#### [Instructions for the task]
Word for word, give the records again, dropping any picture they hold.

#### [Records supplied]

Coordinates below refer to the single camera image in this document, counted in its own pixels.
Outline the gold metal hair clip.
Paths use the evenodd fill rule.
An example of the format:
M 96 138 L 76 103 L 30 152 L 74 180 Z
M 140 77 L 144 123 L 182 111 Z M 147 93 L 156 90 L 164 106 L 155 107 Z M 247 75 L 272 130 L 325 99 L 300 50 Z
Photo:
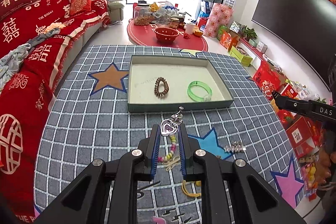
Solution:
M 179 163 L 180 163 L 180 157 L 175 156 L 172 159 L 168 160 L 167 162 L 164 162 L 163 165 L 165 166 L 165 170 L 168 172 L 169 170 L 172 170 Z

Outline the grey blue blanket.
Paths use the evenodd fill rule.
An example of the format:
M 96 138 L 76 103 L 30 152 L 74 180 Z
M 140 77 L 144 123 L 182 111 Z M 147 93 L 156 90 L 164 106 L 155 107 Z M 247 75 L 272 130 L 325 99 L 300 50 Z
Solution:
M 25 58 L 32 50 L 44 42 L 48 38 L 60 34 L 60 30 L 65 28 L 66 25 L 62 23 L 52 23 L 44 31 L 39 33 L 28 42 L 17 46 L 14 50 L 11 50 L 7 55 L 1 58 L 1 73 L 0 73 L 0 88 L 1 91 L 5 87 L 5 84 L 11 80 L 13 75 L 17 73 Z

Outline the black television screen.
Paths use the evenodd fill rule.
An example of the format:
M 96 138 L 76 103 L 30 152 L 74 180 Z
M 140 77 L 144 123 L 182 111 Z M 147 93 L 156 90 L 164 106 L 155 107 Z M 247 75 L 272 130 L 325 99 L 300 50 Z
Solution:
M 293 48 L 327 86 L 335 55 L 335 5 L 328 0 L 259 0 L 252 21 Z

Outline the silver heart pendant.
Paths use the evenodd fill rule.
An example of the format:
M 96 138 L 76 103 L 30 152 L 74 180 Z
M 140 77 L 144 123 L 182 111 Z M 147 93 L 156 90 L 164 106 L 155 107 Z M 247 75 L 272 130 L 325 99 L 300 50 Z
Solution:
M 178 132 L 179 126 L 183 123 L 183 110 L 184 108 L 179 106 L 177 113 L 161 122 L 160 131 L 162 136 L 173 136 Z

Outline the red square cushion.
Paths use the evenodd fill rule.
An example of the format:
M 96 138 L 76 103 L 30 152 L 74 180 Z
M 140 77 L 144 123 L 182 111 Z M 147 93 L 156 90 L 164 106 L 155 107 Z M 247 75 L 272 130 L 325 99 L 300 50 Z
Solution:
M 74 16 L 81 12 L 91 11 L 92 0 L 71 0 L 70 16 Z

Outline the white mug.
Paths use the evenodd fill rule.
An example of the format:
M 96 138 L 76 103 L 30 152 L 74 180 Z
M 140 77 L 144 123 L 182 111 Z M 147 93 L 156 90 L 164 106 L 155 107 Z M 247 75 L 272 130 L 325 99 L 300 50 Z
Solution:
M 192 35 L 194 33 L 196 25 L 194 23 L 186 23 L 185 24 L 185 33 Z

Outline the red sofa cover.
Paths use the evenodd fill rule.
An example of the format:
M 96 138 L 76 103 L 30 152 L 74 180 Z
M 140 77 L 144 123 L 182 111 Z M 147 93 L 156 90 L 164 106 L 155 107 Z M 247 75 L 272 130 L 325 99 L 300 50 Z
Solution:
M 55 90 L 88 39 L 110 18 L 106 2 L 70 16 L 71 0 L 1 0 L 1 58 L 52 23 L 66 27 L 37 45 L 1 91 L 1 223 L 33 223 L 34 169 Z

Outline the green potted plant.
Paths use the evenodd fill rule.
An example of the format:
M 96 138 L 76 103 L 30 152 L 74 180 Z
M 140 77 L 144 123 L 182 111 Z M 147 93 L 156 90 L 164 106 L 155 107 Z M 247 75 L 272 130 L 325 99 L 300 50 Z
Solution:
M 242 33 L 243 38 L 246 39 L 246 41 L 249 41 L 250 39 L 252 40 L 257 39 L 257 34 L 254 28 L 242 26 L 241 33 Z

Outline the pink floral wrapped box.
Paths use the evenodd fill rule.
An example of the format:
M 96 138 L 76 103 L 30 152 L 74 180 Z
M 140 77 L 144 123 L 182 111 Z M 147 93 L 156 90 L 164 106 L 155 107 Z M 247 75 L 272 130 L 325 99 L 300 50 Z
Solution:
M 219 27 L 226 26 L 230 21 L 233 9 L 227 5 L 215 3 L 207 19 L 203 35 L 206 37 L 216 37 Z

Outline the dark green jewelry tray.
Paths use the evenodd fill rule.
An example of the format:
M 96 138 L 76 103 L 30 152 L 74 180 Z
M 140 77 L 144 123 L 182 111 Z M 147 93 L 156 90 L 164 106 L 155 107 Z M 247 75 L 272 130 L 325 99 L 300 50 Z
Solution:
M 213 91 L 207 102 L 187 95 L 192 81 L 202 81 Z M 131 113 L 227 108 L 234 97 L 223 77 L 207 59 L 133 55 L 130 61 L 127 106 Z

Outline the green translucent bangle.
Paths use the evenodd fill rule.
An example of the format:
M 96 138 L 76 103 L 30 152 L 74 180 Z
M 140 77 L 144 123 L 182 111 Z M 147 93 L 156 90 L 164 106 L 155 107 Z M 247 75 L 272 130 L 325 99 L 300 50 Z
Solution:
M 192 81 L 187 88 L 187 95 L 195 102 L 207 102 L 211 100 L 213 91 L 202 81 Z

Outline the silver star hair clip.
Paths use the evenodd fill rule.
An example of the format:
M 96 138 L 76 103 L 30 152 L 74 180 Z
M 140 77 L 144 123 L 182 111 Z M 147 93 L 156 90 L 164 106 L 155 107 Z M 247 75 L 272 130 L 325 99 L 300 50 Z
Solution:
M 246 151 L 245 145 L 241 141 L 234 141 L 231 145 L 224 147 L 227 153 L 243 153 Z

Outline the red plastic colander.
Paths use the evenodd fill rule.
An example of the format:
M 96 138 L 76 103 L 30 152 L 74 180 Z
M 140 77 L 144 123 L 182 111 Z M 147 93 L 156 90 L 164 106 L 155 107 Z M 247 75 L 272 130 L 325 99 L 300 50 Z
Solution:
M 154 29 L 157 41 L 160 43 L 173 43 L 179 36 L 179 32 L 172 28 L 157 27 Z

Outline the clear snack jar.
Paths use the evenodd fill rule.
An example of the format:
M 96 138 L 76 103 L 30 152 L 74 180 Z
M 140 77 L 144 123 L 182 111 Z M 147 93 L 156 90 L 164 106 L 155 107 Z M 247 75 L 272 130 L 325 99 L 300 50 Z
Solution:
M 138 3 L 134 9 L 134 25 L 148 26 L 151 22 L 151 8 L 149 4 Z

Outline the red round coffee table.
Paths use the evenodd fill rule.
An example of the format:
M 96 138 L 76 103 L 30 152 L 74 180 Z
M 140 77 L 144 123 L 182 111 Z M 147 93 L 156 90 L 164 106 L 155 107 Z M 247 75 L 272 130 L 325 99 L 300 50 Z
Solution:
M 127 34 L 132 43 L 140 46 L 153 46 L 153 47 L 170 47 L 178 49 L 189 49 L 206 52 L 209 46 L 204 37 L 197 37 L 191 35 L 188 39 L 184 38 L 184 32 L 177 29 L 179 35 L 173 42 L 159 42 L 157 40 L 154 30 L 157 28 L 156 24 L 147 26 L 136 26 L 134 20 L 131 19 L 127 25 Z

#### [Solved problem]
Coordinates below refer to the single camera image in this document, counted in its own pixels.
Outline the gold metal hair clip.
Paths use the evenodd fill rule.
An example of the format:
M 96 138 L 76 103 L 30 152 L 74 180 Z
M 140 77 L 144 123 L 182 111 Z M 147 93 L 156 90 L 164 106 L 155 107 Z M 247 75 L 272 130 L 325 99 L 300 50 Z
Photo:
Solution:
M 179 163 L 180 163 L 180 157 L 175 156 L 172 159 L 168 160 L 167 162 L 164 162 L 163 165 L 165 166 L 165 170 L 168 172 L 169 170 L 172 170 Z

Outline the grey blue blanket.
Paths use the evenodd fill rule.
An example of the format:
M 96 138 L 76 103 L 30 152 L 74 180 Z
M 140 77 L 144 123 L 182 111 Z M 147 93 L 156 90 L 164 106 L 155 107 Z M 247 75 L 272 130 L 325 99 L 300 50 Z
Solution:
M 25 58 L 32 50 L 44 42 L 48 38 L 60 34 L 60 30 L 65 28 L 66 25 L 62 23 L 52 23 L 44 31 L 39 33 L 28 42 L 17 46 L 14 50 L 11 50 L 7 55 L 1 58 L 1 73 L 0 73 L 0 88 L 1 91 L 5 87 L 5 84 L 11 80 L 13 75 L 17 73 Z

Outline the black television screen.
Paths use the evenodd fill rule.
An example of the format:
M 96 138 L 76 103 L 30 152 L 74 180 Z
M 140 77 L 144 123 L 182 111 Z M 147 93 L 156 90 L 164 106 L 155 107 Z M 247 75 L 272 130 L 325 99 L 300 50 Z
Solution:
M 293 48 L 327 86 L 335 55 L 335 5 L 328 0 L 259 0 L 252 21 Z

Outline the silver heart pendant.
Paths use the evenodd fill rule.
An example of the format:
M 96 138 L 76 103 L 30 152 L 74 180 Z
M 140 77 L 144 123 L 182 111 Z M 147 93 L 156 90 L 164 106 L 155 107 Z M 247 75 L 272 130 L 325 99 L 300 50 Z
Solution:
M 178 132 L 179 126 L 183 123 L 183 110 L 184 108 L 179 106 L 177 113 L 161 122 L 160 131 L 162 136 L 173 136 Z

Outline the red square cushion.
Paths use the evenodd fill rule.
An example of the format:
M 96 138 L 76 103 L 30 152 L 74 180 Z
M 140 77 L 144 123 L 182 111 Z M 147 93 L 156 90 L 164 106 L 155 107 Z M 247 75 L 272 130 L 325 99 L 300 50 Z
Solution:
M 74 16 L 81 12 L 91 11 L 92 0 L 71 0 L 70 16 Z

Outline the white mug.
Paths use the evenodd fill rule.
An example of the format:
M 96 138 L 76 103 L 30 152 L 74 180 Z
M 140 77 L 144 123 L 182 111 Z M 147 93 L 156 90 L 164 106 L 155 107 Z M 247 75 L 272 130 L 325 99 L 300 50 Z
Solution:
M 192 35 L 194 33 L 196 25 L 194 23 L 186 23 L 185 24 L 185 33 Z

Outline the red sofa cover.
Paths use the evenodd fill rule.
An example of the format:
M 96 138 L 76 103 L 30 152 L 74 180 Z
M 140 77 L 144 123 L 182 111 Z M 147 93 L 156 90 L 164 106 L 155 107 Z M 247 75 L 272 130 L 325 99 L 300 50 Z
Solution:
M 55 90 L 88 39 L 110 18 L 106 2 L 70 16 L 71 0 L 1 0 L 1 58 L 52 23 L 66 27 L 37 45 L 1 91 L 1 223 L 33 223 L 34 169 Z

Outline the green potted plant.
Paths use the evenodd fill rule.
An example of the format:
M 96 138 L 76 103 L 30 152 L 74 180 Z
M 140 77 L 144 123 L 182 111 Z M 147 93 L 156 90 L 164 106 L 155 107 Z M 247 75 L 272 130 L 325 99 L 300 50 Z
Solution:
M 242 33 L 243 38 L 246 39 L 246 41 L 249 41 L 250 39 L 252 40 L 257 39 L 257 34 L 254 28 L 242 26 L 241 33 Z

Outline the pink floral wrapped box.
Paths use the evenodd fill rule.
An example of the format:
M 96 138 L 76 103 L 30 152 L 74 180 Z
M 140 77 L 144 123 L 182 111 Z M 147 93 L 156 90 L 164 106 L 155 107 Z M 247 75 L 272 130 L 325 99 L 300 50 Z
Solution:
M 219 27 L 226 26 L 230 21 L 233 9 L 227 5 L 215 3 L 207 19 L 203 35 L 206 37 L 216 37 Z

Outline the dark green jewelry tray.
Paths use the evenodd fill rule.
An example of the format:
M 96 138 L 76 103 L 30 152 L 74 180 Z
M 140 77 L 144 123 L 182 111 Z M 147 93 L 156 90 L 164 106 L 155 107 Z M 247 75 L 272 130 L 325 99 L 300 50 Z
Solution:
M 213 91 L 207 102 L 187 95 L 192 81 L 202 81 Z M 131 113 L 227 108 L 234 97 L 223 77 L 207 59 L 133 55 L 130 61 L 127 106 Z

Outline the green translucent bangle.
Paths use the evenodd fill rule.
An example of the format:
M 96 138 L 76 103 L 30 152 L 74 180 Z
M 140 77 L 144 123 L 182 111 Z M 147 93 L 156 90 L 164 106 L 155 107 Z M 247 75 L 272 130 L 325 99 L 300 50 Z
Solution:
M 192 81 L 187 88 L 187 95 L 195 102 L 207 102 L 211 100 L 213 91 L 202 81 Z

Outline the silver star hair clip.
Paths use the evenodd fill rule.
An example of the format:
M 96 138 L 76 103 L 30 152 L 74 180 Z
M 140 77 L 144 123 L 182 111 Z M 147 93 L 156 90 L 164 106 L 155 107 Z M 247 75 L 272 130 L 325 99 L 300 50 Z
Solution:
M 246 151 L 245 145 L 241 141 L 234 141 L 231 145 L 224 147 L 227 153 L 243 153 Z

Outline the red plastic colander.
Paths use the evenodd fill rule.
An example of the format:
M 96 138 L 76 103 L 30 152 L 74 180 Z
M 140 77 L 144 123 L 182 111 Z M 147 93 L 156 90 L 164 106 L 155 107 Z M 247 75 L 272 130 L 325 99 L 300 50 Z
Solution:
M 154 29 L 157 41 L 160 43 L 173 43 L 179 36 L 179 32 L 172 28 L 157 27 Z

Outline the clear snack jar.
Paths use the evenodd fill rule.
An example of the format:
M 96 138 L 76 103 L 30 152 L 74 180 Z
M 140 77 L 144 123 L 182 111 Z M 147 93 L 156 90 L 164 106 L 155 107 Z M 247 75 L 272 130 L 325 99 L 300 50 Z
Solution:
M 138 3 L 134 9 L 134 25 L 148 26 L 151 22 L 151 8 L 149 4 Z

Outline the red round coffee table.
Paths use the evenodd fill rule.
An example of the format:
M 96 138 L 76 103 L 30 152 L 74 180 Z
M 140 77 L 144 123 L 182 111 Z M 147 93 L 156 90 L 164 106 L 155 107 Z M 247 75 L 272 130 L 325 99 L 300 50 Z
Solution:
M 127 34 L 132 43 L 140 46 L 153 46 L 153 47 L 170 47 L 178 49 L 189 49 L 206 52 L 209 46 L 204 37 L 197 37 L 191 35 L 188 39 L 184 38 L 184 32 L 177 29 L 179 35 L 173 42 L 159 42 L 157 40 L 154 30 L 157 28 L 156 24 L 147 26 L 136 26 L 134 20 L 131 19 L 127 25 Z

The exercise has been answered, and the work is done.